Felo Barkere – Senegal Highpoint

Felo Barkere (648m), Highpoint of Senegal

Riding towards Barkere

Dec 23 – 25, 2021

Eric, Serge, and Kahler

We were in West Africa for three weeks trying to climb and measure elevations for country highpoints. Interestingly, as far as I researched there had never been accurate enough surveys conducted to definitively determine the highest points in three West African countries – Togo, Gambia, and Guine-Bissau. So I had borrowed a survey-grade Trimble GeoXR with zephyr 2 antenna capable of 3cm vertical accuracy that Compass Data very generously lent me. Our plan was to climb and measure all the highpoint candidates for these countries, and tag on some nearby country highpoints while we were at it.

Location of Felo Barkere

We had climbed and surveyed the highpoints and highpoint candidates for Ghana, Togo, Benin, Gambia, and Guinea over the previous two weeks, and next on the agenda was the highpoint of Senegal. There is very little information publically available about this peak, and as far as I’d researched it was officially unnamed. The peak is on the Guinea-Senegal border, and the only records I could find were from Francis Tapon and Ginge Fullen. Francis Tapon didn’t write a report, but he published a rough track on his inreach page showing that he accessed it from the Senegal side. But the track didn’t reach the summit, so it’s unclear if he summitted.
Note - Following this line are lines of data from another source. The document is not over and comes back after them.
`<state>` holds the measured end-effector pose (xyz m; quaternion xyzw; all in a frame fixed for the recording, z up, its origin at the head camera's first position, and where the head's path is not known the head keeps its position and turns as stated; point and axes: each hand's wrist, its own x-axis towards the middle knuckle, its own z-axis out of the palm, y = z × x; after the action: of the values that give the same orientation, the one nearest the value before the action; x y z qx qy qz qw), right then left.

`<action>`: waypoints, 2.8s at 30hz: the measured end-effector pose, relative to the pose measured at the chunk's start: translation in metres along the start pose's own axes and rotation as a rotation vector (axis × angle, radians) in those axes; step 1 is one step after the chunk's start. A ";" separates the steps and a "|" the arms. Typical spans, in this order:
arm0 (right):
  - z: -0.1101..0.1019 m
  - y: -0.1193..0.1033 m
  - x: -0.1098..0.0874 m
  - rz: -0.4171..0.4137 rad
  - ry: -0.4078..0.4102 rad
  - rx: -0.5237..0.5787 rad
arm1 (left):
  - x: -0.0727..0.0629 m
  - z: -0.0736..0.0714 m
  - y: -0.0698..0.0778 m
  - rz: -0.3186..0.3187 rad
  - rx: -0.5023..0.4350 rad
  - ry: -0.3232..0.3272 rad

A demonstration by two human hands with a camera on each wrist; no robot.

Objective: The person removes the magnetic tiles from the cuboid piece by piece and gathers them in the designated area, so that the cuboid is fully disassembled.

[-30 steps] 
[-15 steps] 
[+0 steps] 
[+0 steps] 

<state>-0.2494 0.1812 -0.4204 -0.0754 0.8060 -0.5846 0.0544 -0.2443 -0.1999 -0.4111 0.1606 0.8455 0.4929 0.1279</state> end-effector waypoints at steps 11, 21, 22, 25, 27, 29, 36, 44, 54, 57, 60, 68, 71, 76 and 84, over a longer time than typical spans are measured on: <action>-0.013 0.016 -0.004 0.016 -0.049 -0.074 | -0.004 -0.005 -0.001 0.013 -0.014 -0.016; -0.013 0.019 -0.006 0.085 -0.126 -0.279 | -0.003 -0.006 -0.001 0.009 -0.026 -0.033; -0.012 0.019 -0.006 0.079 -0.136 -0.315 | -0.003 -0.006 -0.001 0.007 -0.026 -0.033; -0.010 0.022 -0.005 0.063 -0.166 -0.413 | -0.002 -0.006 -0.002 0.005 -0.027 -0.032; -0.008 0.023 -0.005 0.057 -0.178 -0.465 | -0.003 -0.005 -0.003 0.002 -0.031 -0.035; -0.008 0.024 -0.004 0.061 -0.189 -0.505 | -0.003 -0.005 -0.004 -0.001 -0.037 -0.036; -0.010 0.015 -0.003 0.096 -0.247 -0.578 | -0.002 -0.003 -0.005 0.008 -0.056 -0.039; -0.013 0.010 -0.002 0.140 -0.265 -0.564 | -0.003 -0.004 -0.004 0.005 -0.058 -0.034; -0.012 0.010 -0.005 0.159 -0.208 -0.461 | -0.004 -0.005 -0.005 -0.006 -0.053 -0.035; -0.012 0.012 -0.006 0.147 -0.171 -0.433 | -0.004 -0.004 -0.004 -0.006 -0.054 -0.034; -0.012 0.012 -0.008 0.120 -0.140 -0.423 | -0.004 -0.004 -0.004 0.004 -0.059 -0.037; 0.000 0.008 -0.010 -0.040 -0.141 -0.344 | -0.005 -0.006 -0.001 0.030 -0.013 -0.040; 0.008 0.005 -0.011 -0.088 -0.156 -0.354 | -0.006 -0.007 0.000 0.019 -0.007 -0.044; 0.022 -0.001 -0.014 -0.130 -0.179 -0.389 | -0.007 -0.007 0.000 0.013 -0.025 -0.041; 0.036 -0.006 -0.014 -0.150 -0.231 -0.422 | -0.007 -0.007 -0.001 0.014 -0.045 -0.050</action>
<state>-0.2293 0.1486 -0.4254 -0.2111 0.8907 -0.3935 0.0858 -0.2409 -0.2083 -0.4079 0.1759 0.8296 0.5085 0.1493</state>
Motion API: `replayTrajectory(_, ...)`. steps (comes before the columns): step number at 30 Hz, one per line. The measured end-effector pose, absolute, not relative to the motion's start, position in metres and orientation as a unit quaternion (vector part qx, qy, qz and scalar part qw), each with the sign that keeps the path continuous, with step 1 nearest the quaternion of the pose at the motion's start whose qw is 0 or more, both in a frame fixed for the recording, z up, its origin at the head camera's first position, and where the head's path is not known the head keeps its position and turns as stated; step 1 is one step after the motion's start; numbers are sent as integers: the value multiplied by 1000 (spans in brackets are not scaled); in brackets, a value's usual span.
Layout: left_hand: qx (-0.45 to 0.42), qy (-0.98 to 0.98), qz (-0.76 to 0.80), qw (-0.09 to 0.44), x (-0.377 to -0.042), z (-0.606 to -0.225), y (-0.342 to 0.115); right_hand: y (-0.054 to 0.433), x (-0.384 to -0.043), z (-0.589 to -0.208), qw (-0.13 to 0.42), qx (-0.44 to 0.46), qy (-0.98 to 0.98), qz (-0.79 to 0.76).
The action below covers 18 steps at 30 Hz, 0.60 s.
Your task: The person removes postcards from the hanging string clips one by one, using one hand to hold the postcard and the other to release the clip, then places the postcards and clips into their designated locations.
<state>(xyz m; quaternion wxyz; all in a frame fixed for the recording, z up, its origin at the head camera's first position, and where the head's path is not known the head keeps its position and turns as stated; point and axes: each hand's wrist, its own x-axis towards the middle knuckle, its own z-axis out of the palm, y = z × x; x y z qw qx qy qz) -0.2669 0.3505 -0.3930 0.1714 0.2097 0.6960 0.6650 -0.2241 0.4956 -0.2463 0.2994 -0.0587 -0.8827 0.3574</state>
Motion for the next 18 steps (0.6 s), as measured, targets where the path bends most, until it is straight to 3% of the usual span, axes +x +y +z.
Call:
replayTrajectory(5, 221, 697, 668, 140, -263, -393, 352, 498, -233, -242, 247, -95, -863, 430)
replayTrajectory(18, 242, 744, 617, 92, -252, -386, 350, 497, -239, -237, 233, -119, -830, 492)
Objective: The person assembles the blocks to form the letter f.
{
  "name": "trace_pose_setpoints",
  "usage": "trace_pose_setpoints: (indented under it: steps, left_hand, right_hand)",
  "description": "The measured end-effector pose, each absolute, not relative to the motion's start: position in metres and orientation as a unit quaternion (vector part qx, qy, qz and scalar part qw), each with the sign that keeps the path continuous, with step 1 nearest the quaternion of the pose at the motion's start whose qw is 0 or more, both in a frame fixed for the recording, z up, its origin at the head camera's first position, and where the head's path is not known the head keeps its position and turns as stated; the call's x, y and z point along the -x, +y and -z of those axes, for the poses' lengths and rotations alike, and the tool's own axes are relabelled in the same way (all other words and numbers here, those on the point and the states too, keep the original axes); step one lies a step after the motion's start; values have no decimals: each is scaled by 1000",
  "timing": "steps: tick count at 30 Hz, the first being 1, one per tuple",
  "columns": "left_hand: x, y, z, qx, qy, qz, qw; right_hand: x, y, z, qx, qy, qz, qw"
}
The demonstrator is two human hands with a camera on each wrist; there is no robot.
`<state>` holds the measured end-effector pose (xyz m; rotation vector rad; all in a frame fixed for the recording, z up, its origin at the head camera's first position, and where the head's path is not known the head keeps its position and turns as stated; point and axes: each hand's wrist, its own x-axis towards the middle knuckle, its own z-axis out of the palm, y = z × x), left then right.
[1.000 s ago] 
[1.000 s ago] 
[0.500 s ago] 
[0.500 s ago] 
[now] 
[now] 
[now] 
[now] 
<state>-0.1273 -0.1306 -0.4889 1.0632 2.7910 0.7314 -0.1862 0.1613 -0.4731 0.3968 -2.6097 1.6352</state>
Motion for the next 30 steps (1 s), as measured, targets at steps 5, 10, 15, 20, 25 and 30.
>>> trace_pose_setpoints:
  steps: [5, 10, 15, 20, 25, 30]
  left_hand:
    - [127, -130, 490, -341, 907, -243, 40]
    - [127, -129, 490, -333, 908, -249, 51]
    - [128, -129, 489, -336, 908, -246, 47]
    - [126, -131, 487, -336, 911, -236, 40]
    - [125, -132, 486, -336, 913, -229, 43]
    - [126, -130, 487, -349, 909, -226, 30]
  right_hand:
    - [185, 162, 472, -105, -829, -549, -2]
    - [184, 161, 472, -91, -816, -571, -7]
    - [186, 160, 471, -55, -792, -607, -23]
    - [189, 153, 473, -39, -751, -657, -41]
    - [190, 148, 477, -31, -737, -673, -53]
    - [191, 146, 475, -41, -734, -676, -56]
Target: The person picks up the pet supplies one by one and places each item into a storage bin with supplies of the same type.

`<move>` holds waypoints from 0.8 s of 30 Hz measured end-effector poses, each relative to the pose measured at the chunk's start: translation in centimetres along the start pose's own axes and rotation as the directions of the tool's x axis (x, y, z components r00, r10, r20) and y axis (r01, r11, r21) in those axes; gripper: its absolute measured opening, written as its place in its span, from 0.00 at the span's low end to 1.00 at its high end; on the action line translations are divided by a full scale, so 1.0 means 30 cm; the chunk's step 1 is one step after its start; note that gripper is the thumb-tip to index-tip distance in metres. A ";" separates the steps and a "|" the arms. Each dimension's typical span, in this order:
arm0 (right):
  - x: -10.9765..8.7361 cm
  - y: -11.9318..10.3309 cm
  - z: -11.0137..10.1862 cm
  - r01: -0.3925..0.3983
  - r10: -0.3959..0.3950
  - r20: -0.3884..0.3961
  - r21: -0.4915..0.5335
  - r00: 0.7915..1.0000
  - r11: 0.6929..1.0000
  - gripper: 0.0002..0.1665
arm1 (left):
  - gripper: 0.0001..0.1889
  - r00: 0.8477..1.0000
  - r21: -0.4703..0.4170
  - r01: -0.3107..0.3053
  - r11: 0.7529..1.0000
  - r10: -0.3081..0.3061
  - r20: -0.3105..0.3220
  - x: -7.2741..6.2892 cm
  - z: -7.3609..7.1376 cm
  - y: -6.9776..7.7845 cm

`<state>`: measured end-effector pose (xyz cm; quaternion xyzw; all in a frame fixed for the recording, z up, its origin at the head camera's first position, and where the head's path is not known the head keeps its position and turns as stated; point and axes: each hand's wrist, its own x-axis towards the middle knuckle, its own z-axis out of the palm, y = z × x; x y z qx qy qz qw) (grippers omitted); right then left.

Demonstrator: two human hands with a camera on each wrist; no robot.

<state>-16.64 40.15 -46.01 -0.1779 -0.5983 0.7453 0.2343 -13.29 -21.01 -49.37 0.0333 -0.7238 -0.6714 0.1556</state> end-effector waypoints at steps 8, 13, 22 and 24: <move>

The route from Mali City to Barkere

Ginge Fullen wrote that he encountered a big boulder on the summit that he had to lean a log up against to scramble up. I couldn’t recall which side he accessed the peak, though. Our schedule worked out that we would have to climb the peak from the Guinea side, so we would basically have to figure that out the details on our own. There was a lot of uncertainty given the lack of information on the peak, so we added in a bit of buffer time. In hindsight I should have taken Ginge’s description more seriously and brought a rope and rock gear for the boulder, but I figured I could make it work like he did.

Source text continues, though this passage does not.